Your assignment: Your task is to find every line of the data that holds the string "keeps" and copy it.

════════════════════

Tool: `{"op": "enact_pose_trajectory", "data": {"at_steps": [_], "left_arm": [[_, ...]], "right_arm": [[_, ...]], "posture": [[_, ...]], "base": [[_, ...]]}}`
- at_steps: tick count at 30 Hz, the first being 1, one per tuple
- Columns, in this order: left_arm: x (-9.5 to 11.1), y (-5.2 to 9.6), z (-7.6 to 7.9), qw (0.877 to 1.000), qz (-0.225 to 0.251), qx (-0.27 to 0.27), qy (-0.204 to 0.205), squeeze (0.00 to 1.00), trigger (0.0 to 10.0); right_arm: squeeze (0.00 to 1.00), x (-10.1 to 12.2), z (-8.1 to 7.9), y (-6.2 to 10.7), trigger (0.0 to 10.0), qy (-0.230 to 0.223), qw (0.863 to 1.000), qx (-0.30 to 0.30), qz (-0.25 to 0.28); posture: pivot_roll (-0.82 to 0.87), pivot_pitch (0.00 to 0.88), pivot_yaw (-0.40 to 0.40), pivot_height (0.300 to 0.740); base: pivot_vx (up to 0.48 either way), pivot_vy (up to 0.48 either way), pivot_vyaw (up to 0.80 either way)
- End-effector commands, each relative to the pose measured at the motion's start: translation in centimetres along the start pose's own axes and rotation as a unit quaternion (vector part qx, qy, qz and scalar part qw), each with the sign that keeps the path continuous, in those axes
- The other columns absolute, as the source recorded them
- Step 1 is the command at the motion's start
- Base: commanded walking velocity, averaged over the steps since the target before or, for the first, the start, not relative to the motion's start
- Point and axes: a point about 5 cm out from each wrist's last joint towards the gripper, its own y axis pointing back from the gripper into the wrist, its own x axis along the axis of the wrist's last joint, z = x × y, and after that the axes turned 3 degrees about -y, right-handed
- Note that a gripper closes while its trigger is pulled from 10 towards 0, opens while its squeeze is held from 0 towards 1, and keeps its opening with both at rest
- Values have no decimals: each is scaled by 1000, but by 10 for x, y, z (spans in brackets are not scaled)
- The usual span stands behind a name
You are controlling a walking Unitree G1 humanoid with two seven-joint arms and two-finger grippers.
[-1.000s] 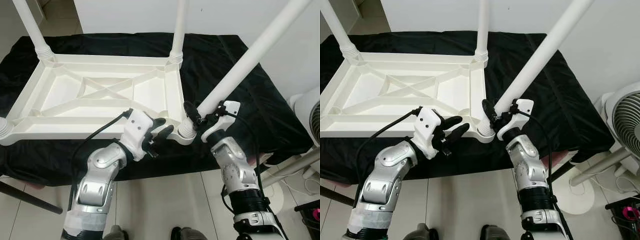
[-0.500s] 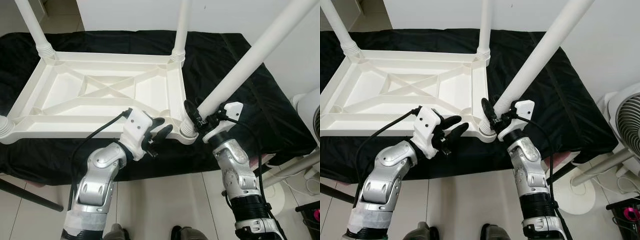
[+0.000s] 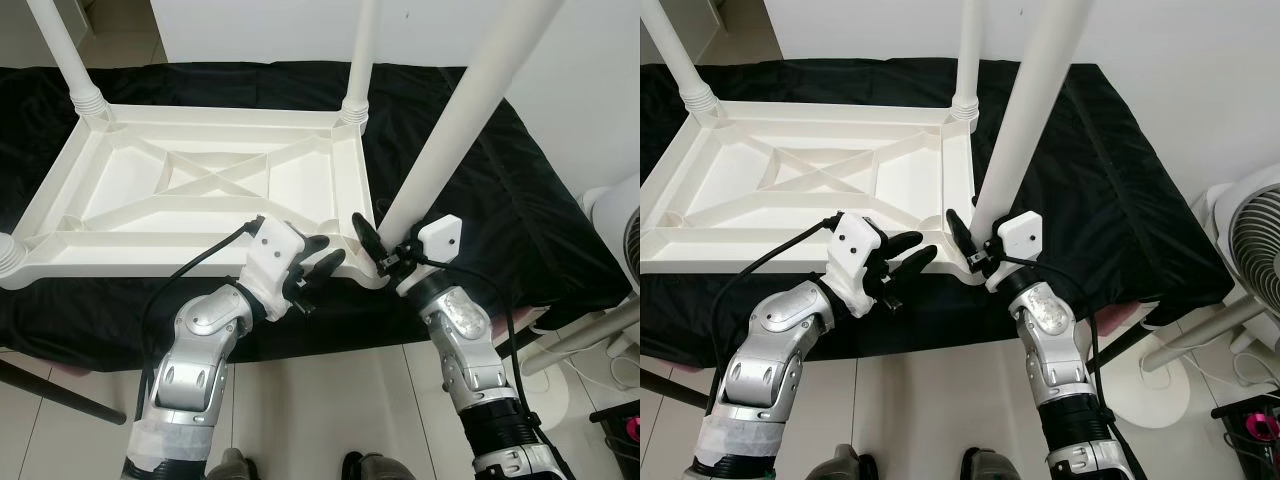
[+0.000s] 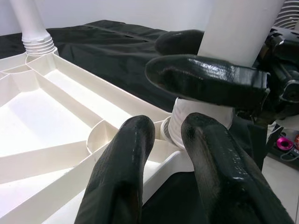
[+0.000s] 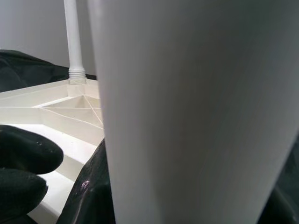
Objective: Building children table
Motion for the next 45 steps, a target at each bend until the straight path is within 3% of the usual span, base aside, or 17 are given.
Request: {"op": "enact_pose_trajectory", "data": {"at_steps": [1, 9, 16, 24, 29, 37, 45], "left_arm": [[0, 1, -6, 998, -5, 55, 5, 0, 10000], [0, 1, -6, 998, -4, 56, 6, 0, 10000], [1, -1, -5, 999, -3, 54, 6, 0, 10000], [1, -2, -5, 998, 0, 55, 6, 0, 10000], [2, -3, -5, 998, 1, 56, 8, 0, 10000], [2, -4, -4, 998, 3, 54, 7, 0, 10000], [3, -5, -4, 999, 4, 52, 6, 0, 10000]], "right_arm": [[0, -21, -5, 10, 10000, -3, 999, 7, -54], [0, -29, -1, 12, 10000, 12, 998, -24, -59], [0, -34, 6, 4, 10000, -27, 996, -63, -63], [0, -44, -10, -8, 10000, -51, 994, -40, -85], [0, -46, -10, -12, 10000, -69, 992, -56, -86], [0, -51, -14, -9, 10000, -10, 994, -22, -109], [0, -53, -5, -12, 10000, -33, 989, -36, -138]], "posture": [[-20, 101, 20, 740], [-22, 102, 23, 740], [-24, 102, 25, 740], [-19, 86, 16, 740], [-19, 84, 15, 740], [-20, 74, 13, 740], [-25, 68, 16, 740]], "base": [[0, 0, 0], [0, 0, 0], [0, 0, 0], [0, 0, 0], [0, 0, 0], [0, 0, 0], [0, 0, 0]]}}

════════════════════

Answer to the exercise:
- End-effector commands, each relative to the pose measured at the motion's start: translation in centimetres along the start pose's own axes and rotation as a unit quaternion (vector part qx, qy, qz and scalar part qw), each with the sign that keeps the path continuous, in those axes
- Note that a gripper closes while its trigger is pulled from 10 towards 0, opens while its squeeze is held from 0 towards 1, and keeps its opening with both at rest

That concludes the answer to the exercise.